There's a reason you probably had celery sticks spread with peanut butter and sprinkled with raisins as a kid. It's high in protein and fiber so it'll tide you over. It's also quick to make and take on the go. When choosing which nut butter to use, don't forget to read the label. Your healthiest bet is a brand that only has one ingredient: the nut of your choice.


Potatoes are high in vitamins B and C, potassium, folate, and iron.

Potatoes contain almost no sodium, while being high in vitamins B and C, and potassium. They're also a good source of folate and iron. Microwave a small potato and top with reduced-fat shredded cheese and salsa for a hearty snack.


Hard-boiled eggs provide protein, vitamin D, and cholesterol.

When you need a fast snack to stave off hunger, a hard-boiled egg may be the way to go. Just one has 6 grams of protein to help fill you up. Eggs are high in nutrients like vitamin D, which is good for bone health. And they also have lutein, which helps protect your eyes. Because eggs are high in cholesterol, try not to eat more than one a day.
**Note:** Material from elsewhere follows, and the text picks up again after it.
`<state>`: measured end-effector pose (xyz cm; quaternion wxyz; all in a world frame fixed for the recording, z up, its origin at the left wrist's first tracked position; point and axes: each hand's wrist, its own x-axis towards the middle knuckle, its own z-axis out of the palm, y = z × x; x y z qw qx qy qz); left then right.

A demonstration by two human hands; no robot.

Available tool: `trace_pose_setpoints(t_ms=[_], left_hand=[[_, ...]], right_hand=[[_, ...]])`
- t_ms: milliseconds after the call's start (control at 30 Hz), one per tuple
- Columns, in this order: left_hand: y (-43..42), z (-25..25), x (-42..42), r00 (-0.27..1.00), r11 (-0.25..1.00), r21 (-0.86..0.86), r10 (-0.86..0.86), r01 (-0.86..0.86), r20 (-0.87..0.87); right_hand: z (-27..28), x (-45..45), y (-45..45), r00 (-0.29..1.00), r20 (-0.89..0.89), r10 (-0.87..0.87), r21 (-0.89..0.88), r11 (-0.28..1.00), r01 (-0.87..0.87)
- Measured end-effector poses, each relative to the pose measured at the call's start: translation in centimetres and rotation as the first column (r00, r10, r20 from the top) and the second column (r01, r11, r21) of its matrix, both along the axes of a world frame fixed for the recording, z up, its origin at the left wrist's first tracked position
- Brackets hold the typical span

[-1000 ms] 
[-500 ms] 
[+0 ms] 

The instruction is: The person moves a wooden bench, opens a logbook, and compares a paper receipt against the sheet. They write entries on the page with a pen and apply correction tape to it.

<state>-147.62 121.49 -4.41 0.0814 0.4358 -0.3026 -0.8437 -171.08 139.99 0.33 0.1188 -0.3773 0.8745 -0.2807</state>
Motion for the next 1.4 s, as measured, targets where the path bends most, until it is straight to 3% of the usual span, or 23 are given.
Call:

If you have diabetes or heart disease, aim for no more than two to three eggs each week.


Choose low-sodium chips or baked tortilla chips instead of varieties that are high in fat and sodium.

Still craving that bag of chips? Go for it -- just choose your healthiest option. Opt for reduced-sodium potato or baked tortilla chips. Or look for unsalted whole grain pretzels. Pair with salsa to add more nutrients and flavor. Just make sure the salsa isn't loaded with salt or sugar. Or make your own.